Configuration manager#
Parses the configuration files, stores the parsed values for system-global configuration values, and provides a central container resource for the configuration as JSON to those classes that need to parse out the remaining configuration values locally for themselves. It retains the contents of the configuration file and the directories provided on the command line.
Error handler#
Provides an application-level exception library and a centralized mechanism for handling all errors that occur during program execution. These errors are ultimately reported through the logging component.
Logger#
Writes the output logs and errors. Output reports, such as time-series channel data reports, spatial channel data reports, progress and status summary, and custom reports, are handled by the simulation controller. For information and setting the logging level, see Set log levels.

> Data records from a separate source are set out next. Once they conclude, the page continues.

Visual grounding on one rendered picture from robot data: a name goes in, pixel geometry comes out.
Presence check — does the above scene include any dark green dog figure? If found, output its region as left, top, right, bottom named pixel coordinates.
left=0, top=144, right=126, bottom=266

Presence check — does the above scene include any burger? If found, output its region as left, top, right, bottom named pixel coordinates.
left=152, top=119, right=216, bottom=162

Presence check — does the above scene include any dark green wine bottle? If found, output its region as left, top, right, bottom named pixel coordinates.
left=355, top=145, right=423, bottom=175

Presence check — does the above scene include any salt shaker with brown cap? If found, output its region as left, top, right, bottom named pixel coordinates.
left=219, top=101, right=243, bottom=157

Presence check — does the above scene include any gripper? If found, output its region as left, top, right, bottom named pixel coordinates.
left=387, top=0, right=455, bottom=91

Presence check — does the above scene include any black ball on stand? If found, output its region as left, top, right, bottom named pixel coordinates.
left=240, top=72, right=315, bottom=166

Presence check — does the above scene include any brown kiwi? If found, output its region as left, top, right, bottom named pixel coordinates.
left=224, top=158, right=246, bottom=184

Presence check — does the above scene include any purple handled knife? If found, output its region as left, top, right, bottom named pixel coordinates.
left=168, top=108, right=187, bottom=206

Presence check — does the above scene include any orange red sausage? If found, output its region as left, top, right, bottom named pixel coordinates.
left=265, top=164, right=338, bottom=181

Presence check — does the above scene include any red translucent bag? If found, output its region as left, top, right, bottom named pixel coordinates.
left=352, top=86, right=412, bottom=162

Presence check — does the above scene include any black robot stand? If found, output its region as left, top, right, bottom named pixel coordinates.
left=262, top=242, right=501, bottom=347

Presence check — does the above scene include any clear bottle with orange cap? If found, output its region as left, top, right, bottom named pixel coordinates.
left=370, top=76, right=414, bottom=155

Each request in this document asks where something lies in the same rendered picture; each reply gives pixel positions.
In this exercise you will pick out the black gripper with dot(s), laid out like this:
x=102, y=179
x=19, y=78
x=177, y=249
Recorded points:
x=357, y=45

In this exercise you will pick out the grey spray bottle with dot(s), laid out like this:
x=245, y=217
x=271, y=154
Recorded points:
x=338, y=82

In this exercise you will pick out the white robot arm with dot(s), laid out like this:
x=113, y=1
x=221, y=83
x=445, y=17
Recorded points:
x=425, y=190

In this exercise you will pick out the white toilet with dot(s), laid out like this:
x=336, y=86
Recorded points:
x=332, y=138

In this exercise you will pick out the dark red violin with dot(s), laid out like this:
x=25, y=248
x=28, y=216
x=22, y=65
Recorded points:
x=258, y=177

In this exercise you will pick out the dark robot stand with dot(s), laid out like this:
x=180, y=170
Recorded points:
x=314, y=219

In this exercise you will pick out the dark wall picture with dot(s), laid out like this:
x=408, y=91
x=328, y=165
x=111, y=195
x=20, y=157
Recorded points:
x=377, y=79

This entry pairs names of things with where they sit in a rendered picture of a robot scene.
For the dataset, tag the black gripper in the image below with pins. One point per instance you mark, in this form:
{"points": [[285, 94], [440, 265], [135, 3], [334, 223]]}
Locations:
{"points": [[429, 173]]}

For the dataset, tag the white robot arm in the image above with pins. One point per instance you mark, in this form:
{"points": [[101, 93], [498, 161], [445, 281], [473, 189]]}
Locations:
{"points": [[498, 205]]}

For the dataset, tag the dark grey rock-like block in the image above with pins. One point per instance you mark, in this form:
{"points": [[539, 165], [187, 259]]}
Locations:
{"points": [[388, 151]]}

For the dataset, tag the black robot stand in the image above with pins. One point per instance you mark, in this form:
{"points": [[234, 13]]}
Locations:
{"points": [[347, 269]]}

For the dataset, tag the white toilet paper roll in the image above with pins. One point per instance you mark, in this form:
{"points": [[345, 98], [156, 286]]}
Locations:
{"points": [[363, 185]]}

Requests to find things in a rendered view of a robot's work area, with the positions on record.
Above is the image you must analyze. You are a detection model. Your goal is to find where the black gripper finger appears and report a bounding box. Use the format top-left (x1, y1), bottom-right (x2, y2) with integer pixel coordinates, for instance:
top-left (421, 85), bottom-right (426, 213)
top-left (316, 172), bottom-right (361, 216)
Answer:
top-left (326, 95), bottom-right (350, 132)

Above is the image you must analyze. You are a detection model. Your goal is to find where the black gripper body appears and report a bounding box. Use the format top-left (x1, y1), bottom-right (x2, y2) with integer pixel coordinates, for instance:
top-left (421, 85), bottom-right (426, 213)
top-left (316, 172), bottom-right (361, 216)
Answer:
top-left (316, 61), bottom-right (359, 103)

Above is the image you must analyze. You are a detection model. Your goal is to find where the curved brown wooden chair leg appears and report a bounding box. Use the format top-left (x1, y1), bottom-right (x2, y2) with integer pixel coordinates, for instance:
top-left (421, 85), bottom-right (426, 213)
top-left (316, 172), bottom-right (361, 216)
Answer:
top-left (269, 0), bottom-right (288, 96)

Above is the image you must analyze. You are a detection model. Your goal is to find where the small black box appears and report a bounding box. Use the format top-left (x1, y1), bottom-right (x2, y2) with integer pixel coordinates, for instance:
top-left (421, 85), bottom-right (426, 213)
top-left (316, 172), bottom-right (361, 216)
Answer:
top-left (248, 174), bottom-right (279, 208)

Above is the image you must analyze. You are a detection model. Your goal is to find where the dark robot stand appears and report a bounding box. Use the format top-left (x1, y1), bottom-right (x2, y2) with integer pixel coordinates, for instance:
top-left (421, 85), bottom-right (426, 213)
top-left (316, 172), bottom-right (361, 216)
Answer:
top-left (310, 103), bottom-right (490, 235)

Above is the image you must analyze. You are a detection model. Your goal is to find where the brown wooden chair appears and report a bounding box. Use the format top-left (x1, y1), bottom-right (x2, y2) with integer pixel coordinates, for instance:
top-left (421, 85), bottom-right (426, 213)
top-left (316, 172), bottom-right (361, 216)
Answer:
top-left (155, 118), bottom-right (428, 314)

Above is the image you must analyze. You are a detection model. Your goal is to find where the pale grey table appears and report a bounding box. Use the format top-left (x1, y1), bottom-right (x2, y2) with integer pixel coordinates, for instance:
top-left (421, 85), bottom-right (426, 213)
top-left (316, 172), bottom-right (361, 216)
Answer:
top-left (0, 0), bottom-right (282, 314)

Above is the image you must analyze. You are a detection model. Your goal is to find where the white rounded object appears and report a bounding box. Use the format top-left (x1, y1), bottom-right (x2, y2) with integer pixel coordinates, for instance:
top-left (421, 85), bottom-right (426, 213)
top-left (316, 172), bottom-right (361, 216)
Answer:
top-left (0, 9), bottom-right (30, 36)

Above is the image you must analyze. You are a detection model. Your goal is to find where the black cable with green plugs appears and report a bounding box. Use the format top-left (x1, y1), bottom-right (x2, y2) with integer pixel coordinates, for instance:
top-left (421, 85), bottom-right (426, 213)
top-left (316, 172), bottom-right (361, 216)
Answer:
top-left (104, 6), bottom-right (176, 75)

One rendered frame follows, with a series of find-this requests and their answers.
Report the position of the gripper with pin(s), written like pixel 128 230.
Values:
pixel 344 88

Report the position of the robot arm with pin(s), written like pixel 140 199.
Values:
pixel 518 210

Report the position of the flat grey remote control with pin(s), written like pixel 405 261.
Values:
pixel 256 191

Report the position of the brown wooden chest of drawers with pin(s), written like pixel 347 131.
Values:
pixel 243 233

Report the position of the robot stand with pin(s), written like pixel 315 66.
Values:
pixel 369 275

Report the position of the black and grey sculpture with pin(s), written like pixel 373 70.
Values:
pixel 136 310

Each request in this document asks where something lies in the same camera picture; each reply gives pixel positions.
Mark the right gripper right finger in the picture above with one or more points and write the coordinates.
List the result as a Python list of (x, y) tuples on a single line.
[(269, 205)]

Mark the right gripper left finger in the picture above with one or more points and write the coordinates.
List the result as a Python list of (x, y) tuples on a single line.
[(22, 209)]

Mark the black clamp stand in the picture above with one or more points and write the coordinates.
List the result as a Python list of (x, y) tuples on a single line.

Message Passing Interface (MPI)#
EMOD is designed to support large-scale multi-node simulations by running multiple instances of EMOD in parallel across multiple compute nodes on a cluster. During initialization, geographical nodes are assigned to compute nodes. Individuals who migrate between geographical nodes that are not on the same compute node are migrated via a process of serialization, network I/O, and deserialization. The network communication is handled through a mixture of direct calls to the MPI library and use of Boost’s MPI facilities. This component provides the system-wide single interface to MPI, caching the number of tasks and rank of current process from the MPI environment.